═════ Collected material ═════

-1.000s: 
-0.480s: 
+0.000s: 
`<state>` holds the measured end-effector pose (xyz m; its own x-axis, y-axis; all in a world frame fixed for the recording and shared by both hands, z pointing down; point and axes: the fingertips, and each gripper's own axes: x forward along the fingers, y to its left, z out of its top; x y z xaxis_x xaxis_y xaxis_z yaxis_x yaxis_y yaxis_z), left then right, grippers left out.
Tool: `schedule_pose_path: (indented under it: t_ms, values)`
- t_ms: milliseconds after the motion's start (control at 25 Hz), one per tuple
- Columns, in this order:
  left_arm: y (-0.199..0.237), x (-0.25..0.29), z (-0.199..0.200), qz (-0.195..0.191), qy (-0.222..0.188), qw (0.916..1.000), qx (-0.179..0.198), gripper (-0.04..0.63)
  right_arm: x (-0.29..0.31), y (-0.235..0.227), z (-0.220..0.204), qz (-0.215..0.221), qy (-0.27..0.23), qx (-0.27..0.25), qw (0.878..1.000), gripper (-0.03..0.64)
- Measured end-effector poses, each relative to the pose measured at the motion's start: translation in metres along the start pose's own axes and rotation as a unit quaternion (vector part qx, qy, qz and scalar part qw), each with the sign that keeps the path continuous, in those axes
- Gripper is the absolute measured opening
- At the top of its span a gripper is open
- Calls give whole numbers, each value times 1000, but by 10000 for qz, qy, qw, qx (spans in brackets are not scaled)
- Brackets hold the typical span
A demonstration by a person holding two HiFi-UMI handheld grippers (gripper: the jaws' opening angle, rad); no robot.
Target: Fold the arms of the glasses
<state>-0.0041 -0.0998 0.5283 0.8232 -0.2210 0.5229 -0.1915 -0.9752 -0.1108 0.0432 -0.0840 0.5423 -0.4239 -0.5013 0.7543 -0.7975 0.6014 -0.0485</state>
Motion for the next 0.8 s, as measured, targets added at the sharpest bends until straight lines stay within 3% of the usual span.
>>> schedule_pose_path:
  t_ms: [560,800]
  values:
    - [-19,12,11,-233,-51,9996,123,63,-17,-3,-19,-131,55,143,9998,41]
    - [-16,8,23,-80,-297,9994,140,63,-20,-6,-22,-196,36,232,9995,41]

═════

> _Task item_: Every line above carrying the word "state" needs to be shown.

> _Expected answer_:
`<state>` holds the measured end-effector pose (xyz m; its own x-axis, y-axis; all in a world frame fixed for the recording and shared by both hands, z pointing down; point and axes: the fingertips, and each gripper's own axes: x forward along the fingers, y to its left, z out of its top; x y z xaxis_x xaxis_y xaxis_z yaxis_x yaxis_y yaxis_z), left then right, grippers left out.
<state>-0.0041 -0.0998 0.5283 0.8232 -0.2210 0.5229 -0.1915 -0.9752 -0.1108 0.0432 -0.0840 0.5423 -0.4239 -0.5013 0.7543 -0.7975 0.6014 -0.0485</state>

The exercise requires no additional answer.